- [WORK TO COMPLETE]: Report each line of the records below that uses the word "things".

━━━━━━━━━━━━━━━━

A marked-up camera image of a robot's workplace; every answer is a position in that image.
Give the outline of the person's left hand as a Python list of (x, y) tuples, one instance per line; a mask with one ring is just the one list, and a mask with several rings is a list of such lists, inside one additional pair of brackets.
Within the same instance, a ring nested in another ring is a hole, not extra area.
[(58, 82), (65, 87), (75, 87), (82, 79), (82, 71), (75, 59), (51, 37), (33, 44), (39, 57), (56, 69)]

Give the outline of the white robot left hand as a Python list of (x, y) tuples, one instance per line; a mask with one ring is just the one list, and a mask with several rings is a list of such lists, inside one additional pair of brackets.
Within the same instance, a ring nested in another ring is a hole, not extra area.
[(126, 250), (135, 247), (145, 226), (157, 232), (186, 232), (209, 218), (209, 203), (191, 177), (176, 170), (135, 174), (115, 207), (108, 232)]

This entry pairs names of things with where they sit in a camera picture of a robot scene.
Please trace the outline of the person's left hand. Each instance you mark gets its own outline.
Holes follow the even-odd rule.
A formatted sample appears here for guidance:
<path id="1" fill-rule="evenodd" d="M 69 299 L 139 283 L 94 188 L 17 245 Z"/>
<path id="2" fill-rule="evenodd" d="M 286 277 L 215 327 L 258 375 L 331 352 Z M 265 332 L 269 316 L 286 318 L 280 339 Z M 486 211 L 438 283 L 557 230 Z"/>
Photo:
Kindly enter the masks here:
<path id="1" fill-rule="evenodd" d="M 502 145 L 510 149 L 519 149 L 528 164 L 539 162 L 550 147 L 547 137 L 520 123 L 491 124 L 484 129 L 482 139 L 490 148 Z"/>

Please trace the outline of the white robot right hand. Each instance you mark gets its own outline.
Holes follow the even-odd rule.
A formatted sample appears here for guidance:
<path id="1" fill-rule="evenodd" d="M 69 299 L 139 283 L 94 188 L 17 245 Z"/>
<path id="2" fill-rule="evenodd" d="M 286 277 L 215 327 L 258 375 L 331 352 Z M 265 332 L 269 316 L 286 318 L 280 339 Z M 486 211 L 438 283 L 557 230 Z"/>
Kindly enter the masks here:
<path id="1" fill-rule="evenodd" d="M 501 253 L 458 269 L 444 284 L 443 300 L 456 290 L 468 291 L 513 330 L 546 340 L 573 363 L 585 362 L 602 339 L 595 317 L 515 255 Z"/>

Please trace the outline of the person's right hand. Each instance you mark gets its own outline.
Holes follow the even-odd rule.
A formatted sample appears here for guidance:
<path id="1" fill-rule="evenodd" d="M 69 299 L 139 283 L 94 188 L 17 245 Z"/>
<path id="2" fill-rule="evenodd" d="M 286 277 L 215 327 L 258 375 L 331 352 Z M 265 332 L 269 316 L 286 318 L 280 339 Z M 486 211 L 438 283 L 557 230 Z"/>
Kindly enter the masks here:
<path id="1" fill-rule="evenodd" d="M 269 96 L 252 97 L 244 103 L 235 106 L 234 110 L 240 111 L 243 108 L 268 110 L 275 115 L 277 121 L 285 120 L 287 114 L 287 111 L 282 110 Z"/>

━━━━━━━━━━━━━━━━

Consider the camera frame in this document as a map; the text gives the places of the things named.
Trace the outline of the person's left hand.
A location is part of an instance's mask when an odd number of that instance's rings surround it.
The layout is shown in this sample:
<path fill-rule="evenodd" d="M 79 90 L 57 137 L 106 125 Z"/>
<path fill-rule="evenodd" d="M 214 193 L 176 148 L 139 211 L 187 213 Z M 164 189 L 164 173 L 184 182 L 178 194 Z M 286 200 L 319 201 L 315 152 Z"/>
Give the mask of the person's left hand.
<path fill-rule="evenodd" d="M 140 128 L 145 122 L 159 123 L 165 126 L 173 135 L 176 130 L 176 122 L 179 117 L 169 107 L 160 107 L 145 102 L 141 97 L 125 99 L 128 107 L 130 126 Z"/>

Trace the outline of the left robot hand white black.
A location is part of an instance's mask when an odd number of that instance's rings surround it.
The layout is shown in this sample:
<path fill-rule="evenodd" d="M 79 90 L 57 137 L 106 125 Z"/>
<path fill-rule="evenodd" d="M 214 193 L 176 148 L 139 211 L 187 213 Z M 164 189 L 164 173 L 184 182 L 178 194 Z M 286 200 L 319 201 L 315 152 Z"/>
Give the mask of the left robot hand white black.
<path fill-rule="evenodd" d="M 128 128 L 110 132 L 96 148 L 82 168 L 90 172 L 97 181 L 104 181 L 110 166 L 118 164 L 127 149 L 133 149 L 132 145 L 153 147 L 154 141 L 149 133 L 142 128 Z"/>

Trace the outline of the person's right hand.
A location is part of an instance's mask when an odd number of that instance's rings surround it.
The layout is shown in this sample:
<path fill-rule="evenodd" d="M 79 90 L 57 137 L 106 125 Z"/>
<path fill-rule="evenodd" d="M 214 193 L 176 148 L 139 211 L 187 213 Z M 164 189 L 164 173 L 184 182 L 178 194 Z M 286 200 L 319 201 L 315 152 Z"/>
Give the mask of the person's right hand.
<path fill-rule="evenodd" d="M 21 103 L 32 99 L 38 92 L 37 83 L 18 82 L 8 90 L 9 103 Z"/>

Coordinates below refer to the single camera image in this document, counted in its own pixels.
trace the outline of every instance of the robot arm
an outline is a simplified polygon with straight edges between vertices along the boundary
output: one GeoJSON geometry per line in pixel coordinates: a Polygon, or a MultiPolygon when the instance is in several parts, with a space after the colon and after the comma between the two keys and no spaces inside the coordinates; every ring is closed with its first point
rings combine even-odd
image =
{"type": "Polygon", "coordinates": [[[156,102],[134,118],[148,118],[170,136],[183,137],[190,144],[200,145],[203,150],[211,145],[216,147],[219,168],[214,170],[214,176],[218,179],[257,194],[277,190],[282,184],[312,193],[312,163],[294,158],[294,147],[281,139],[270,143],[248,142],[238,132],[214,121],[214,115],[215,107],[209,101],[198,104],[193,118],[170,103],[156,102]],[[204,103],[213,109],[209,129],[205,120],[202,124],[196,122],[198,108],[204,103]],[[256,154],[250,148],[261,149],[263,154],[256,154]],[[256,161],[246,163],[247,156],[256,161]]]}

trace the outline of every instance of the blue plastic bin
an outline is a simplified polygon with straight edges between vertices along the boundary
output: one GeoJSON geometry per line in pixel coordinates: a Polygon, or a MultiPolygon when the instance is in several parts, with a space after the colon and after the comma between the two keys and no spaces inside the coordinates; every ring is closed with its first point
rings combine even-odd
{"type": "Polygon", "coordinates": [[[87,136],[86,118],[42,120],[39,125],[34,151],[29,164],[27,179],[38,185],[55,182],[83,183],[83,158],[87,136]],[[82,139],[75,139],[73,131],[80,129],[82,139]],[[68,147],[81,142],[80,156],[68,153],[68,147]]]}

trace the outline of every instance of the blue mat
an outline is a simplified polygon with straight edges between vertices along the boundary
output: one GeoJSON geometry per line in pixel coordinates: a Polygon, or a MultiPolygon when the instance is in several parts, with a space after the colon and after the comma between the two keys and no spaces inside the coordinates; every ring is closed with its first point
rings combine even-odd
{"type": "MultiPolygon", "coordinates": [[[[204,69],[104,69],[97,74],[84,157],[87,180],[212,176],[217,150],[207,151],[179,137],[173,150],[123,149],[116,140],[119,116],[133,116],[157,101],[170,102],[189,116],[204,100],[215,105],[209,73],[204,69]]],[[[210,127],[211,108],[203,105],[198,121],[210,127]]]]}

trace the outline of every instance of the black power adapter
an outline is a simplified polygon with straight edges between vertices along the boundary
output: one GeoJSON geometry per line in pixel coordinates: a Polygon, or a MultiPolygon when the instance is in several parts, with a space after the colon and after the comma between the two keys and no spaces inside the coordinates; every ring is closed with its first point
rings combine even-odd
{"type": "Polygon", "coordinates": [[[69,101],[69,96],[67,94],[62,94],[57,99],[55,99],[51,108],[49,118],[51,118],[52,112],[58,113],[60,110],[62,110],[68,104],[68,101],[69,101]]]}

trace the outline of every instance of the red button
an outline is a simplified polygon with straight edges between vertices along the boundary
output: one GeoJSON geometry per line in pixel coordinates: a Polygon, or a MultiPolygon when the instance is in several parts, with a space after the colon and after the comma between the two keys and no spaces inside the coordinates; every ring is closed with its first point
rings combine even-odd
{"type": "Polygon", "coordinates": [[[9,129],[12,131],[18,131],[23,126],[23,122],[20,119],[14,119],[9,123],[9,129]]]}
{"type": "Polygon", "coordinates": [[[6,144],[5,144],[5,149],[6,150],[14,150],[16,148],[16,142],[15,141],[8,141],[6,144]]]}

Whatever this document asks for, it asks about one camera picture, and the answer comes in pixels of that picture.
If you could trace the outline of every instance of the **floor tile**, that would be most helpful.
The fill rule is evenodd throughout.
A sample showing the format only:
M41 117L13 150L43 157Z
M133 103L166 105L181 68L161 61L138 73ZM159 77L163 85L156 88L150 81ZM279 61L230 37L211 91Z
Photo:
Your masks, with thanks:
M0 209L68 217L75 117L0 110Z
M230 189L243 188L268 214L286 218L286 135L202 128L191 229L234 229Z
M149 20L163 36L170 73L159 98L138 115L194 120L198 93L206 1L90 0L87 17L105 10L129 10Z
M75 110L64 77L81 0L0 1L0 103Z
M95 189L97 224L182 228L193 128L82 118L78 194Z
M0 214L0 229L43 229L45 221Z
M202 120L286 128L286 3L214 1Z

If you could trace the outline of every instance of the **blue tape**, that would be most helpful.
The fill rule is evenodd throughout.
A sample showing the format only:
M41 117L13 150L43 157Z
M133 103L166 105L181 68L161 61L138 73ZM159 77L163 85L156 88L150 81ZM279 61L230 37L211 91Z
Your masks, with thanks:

━━━━━━━━━━━━━━━━

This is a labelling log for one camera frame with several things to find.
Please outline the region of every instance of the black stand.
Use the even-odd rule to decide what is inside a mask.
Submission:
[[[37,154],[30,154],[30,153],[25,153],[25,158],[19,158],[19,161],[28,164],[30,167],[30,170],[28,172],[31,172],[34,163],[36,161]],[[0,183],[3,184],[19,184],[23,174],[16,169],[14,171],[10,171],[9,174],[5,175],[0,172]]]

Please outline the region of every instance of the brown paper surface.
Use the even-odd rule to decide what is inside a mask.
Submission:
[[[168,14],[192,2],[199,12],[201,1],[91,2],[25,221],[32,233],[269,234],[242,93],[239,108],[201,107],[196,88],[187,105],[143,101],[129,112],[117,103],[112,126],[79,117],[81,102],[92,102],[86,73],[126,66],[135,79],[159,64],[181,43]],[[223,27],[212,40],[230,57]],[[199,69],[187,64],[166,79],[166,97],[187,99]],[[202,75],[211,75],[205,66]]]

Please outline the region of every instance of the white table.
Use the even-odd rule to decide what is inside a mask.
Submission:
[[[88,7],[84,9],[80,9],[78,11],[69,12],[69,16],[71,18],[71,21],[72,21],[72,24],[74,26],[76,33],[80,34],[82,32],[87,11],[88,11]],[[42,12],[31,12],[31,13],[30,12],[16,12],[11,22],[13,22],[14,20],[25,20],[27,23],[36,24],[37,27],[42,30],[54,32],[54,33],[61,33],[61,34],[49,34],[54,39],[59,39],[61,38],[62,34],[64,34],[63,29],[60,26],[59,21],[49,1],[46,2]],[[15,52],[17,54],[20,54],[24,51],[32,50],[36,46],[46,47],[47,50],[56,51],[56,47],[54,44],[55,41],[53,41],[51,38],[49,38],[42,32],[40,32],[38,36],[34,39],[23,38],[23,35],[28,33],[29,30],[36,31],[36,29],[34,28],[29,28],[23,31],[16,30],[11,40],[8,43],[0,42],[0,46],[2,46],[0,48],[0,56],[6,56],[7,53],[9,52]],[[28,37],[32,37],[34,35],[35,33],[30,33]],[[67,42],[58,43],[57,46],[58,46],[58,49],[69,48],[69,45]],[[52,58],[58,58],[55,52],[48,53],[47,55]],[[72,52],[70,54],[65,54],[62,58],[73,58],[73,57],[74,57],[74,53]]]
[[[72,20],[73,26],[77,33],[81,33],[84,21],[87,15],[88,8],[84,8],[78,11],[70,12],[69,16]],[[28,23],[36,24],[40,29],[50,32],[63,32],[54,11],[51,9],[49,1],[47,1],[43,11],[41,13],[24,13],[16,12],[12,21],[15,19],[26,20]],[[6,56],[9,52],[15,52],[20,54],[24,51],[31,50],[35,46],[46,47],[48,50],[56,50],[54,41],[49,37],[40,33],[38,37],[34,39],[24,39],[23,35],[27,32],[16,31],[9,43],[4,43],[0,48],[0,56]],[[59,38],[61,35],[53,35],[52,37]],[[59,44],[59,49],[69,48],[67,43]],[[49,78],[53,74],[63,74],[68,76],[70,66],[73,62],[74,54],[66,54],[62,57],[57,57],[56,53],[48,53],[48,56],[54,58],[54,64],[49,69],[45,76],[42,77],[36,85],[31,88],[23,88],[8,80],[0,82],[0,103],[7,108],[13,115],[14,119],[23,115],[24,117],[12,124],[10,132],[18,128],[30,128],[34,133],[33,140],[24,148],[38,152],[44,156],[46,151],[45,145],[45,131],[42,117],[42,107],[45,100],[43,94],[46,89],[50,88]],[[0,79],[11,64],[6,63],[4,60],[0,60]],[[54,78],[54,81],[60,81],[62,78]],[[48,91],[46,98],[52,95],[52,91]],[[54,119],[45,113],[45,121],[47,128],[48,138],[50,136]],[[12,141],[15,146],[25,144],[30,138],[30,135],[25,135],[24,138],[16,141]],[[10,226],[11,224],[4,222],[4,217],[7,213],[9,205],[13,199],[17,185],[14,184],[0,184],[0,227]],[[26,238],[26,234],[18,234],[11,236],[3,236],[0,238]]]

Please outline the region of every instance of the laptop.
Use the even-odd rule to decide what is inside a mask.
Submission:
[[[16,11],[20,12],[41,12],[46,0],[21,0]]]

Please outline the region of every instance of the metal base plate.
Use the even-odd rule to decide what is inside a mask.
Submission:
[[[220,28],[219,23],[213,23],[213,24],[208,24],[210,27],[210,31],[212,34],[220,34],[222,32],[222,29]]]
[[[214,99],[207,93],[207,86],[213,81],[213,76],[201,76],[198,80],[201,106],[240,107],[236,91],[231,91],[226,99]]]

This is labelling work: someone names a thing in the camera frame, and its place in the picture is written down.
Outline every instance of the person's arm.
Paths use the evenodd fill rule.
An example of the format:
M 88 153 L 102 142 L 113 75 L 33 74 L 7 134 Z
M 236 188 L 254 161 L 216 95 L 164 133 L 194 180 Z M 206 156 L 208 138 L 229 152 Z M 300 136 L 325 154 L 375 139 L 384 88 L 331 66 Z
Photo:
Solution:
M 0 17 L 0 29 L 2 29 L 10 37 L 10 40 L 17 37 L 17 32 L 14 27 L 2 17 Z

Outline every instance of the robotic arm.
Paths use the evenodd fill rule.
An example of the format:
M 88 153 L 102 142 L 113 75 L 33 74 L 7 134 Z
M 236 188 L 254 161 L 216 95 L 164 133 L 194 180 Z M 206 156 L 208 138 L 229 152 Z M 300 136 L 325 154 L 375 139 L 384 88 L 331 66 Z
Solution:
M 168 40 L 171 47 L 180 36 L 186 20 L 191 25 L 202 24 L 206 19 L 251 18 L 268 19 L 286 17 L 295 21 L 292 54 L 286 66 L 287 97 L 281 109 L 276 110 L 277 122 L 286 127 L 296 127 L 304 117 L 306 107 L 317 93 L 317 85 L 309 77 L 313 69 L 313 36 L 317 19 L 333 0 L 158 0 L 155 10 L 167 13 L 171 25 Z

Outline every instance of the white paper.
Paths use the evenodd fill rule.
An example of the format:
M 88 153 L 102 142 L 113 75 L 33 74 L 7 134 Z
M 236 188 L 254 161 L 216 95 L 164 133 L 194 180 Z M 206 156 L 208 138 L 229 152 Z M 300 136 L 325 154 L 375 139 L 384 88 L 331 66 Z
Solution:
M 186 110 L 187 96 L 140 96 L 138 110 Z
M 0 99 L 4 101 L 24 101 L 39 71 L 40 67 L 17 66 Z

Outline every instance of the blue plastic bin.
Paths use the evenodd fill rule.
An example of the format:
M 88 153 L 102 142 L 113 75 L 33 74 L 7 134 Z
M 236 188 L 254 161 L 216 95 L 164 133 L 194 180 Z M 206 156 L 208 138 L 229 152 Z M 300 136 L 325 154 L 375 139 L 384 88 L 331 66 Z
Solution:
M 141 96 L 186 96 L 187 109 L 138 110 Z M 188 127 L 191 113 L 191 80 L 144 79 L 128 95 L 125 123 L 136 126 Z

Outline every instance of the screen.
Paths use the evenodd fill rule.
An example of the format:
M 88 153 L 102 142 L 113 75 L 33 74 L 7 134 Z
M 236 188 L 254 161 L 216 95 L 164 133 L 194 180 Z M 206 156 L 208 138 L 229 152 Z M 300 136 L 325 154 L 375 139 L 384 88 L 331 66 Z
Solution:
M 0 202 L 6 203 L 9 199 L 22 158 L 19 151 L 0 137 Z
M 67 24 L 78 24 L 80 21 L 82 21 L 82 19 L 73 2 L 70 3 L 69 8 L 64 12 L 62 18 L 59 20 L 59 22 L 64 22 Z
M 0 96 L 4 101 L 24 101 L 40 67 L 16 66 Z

━━━━━━━━━━━━━━━━

- [WRITTEN REPLY]:
This entry pairs names of things with where they sit in a camera picture of a robot scene.
Consider the camera frame in this document as a map; the text gives the places of the things named.
This is a labelling log for one camera frame with several things to find.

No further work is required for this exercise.